## What the exercise asks
Give the data again exactly, from its opening line through the line in which "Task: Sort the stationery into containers" appears.

## Data extract

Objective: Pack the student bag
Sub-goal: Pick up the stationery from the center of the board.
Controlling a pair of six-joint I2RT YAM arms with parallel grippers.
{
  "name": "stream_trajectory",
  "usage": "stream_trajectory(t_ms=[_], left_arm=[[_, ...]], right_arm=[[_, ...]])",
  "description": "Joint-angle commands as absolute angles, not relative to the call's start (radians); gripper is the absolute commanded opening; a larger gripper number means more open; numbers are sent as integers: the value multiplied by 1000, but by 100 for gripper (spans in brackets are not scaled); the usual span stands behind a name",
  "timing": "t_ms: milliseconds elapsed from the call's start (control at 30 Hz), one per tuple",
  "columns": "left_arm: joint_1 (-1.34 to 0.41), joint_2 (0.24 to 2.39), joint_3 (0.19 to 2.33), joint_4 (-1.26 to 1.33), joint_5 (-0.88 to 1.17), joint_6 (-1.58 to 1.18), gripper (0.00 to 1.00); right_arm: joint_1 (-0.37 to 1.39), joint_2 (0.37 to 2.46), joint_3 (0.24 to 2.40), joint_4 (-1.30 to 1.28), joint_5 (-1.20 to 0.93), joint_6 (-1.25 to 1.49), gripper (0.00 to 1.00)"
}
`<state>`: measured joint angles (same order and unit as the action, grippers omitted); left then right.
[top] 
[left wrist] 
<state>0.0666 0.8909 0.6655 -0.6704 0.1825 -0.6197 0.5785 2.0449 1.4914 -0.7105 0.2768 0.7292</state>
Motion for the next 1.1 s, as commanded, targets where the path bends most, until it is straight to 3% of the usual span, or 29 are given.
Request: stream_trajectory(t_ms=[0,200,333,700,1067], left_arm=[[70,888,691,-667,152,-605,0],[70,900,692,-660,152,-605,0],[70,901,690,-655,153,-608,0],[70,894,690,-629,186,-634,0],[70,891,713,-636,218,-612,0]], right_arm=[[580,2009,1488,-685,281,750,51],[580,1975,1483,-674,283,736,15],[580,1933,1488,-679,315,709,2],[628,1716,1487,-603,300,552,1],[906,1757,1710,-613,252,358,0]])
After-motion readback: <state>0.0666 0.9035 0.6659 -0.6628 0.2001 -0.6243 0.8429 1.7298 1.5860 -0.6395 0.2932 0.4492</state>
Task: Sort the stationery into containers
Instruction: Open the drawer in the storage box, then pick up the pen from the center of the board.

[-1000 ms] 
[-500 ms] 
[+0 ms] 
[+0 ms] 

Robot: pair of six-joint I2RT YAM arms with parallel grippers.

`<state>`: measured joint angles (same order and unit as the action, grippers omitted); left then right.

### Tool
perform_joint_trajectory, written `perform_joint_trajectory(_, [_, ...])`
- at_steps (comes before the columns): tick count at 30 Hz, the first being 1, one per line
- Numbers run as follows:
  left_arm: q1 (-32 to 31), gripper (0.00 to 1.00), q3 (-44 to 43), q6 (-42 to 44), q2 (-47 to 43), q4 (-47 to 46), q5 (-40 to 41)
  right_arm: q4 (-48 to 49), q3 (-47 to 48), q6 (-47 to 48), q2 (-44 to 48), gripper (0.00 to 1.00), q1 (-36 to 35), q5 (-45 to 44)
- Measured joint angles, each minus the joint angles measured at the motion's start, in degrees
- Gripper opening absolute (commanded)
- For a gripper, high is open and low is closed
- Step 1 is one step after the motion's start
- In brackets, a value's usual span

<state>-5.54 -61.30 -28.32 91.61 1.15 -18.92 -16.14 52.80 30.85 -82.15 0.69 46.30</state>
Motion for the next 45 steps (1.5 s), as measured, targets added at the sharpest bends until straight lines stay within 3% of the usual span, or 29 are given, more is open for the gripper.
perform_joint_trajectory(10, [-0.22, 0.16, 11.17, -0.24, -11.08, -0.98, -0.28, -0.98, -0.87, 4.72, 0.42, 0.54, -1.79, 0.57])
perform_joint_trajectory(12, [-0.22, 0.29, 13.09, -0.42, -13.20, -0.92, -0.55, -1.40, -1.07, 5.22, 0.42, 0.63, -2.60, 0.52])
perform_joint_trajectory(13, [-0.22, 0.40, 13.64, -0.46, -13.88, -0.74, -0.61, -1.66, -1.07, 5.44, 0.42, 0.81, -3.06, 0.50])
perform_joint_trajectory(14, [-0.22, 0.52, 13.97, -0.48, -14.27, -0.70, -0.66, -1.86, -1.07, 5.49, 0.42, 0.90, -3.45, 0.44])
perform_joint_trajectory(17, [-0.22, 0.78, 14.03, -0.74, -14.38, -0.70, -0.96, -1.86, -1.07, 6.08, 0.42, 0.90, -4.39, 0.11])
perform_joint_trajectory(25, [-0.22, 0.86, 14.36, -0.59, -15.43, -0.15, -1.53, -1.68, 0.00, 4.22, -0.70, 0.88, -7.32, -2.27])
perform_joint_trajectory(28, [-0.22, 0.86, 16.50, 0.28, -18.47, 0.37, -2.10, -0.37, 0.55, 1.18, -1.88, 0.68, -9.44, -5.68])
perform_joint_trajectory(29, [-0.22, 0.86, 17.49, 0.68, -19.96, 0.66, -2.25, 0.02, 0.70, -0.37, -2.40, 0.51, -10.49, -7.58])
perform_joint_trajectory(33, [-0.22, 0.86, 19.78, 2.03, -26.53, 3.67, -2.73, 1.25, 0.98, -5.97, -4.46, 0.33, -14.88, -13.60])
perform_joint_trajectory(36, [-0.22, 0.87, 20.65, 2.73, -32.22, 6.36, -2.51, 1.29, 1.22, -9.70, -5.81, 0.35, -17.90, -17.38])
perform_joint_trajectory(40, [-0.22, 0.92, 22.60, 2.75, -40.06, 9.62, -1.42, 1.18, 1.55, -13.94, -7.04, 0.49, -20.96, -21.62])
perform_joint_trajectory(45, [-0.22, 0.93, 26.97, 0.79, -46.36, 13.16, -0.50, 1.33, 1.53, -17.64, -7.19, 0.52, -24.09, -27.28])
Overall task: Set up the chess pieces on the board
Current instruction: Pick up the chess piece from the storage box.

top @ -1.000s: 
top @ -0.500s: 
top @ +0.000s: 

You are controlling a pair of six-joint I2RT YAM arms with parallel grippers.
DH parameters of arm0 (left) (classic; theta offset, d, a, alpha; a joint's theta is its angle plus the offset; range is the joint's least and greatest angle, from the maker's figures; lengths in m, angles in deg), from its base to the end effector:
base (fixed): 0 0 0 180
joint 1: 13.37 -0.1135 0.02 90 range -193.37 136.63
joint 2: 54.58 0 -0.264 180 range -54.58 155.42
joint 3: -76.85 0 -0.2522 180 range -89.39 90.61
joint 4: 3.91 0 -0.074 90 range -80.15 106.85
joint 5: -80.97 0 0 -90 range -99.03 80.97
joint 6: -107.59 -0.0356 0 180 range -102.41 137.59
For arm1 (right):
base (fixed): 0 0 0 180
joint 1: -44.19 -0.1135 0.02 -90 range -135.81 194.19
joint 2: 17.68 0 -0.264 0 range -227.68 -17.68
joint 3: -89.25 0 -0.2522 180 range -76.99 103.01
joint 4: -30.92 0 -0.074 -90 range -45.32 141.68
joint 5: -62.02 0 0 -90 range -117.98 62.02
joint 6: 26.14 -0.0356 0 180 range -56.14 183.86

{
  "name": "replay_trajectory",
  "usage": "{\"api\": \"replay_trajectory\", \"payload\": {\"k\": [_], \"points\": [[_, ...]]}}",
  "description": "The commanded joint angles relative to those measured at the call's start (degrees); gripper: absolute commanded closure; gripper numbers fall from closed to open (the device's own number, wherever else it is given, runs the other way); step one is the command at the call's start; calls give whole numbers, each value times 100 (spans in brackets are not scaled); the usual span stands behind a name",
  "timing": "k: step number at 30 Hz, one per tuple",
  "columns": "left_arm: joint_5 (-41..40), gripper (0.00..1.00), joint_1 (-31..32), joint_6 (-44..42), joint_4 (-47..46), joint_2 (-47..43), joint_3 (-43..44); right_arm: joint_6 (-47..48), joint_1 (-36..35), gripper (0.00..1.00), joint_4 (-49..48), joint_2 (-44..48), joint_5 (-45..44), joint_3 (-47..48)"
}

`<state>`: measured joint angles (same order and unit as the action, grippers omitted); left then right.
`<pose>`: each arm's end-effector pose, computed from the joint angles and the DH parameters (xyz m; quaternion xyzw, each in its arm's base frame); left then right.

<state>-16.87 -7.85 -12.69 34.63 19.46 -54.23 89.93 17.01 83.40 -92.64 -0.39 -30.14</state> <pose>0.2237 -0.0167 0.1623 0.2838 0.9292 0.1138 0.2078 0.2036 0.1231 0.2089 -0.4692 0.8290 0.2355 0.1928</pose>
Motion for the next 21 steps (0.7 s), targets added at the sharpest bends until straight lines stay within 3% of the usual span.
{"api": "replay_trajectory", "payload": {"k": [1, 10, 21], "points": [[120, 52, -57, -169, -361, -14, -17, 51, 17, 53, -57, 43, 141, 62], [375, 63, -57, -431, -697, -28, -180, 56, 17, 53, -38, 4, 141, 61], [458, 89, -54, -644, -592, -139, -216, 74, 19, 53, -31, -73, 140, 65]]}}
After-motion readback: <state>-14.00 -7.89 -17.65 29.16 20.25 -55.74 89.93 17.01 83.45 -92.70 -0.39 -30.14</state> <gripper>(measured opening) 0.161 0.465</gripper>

## Answer for this exercise
Objective: Pack the student bag
Sub-goal: Pick up the stationery from the center of the board.
Controlling a pair of six-joint I2RT YAM arms with parallel grippers.
{
  "name": "stream_trajectory",
  "usage": "stream_trajectory(t_ms=[_], left_arm=[[_, ...]], right_arm=[[_, ...]])",
  "description": "Joint-angle commands as absolute angles, not relative to the call's start (radians); gripper is the absolute commanded opening; a larger gripper number means more open; numbers are sent as integers: the value multiplied by 1000, but by 100 for gripper (spans in brackets are not scaled); the usual span stands behind a name",
  "timing": "t_ms: milliseconds elapsed from the call's start (control at 30 Hz), one per tuple",
  "columns": "left_arm: joint_1 (-1.34 to 0.41), joint_2 (0.24 to 2.39), joint_3 (0.19 to 2.33), joint_4 (-1.26 to 1.33), joint_5 (-0.88 to 1.17), joint_6 (-1.58 to 1.18), gripper (0.00 to 1.00); right_arm: joint_1 (-0.37 to 1.39), joint_2 (0.37 to 2.46), joint_3 (0.24 to 2.40), joint_4 (-1.30 to 1.28), joint_5 (-1.20 to 0.93), joint_6 (-1.25 to 1.49), gripper (0.00 to 1.00)"
}
`<state>`: measured joint angles (same order and unit as the action, grippers omitted); left then right.
[top] 
[left wrist] 
<state>0.0666 0.8909 0.6655 -0.6704 0.1825 -0.6197 0.5785 2.0449 1.4914 -0.7105 0.2768 0.7292</state>
Motion for the next 1.1 s, as commanded, targets where the path bends most, until it is straight to 3% of the usual span, or 29 are given.
Request: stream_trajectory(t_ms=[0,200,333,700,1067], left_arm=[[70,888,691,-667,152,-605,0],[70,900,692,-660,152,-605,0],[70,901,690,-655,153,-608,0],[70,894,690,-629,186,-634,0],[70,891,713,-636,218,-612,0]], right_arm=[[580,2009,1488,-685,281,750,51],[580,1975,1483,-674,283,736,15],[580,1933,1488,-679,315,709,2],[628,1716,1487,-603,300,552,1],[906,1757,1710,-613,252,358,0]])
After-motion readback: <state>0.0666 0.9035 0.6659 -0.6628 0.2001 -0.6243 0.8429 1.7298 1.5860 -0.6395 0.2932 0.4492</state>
Task: Sort the stationery into containers

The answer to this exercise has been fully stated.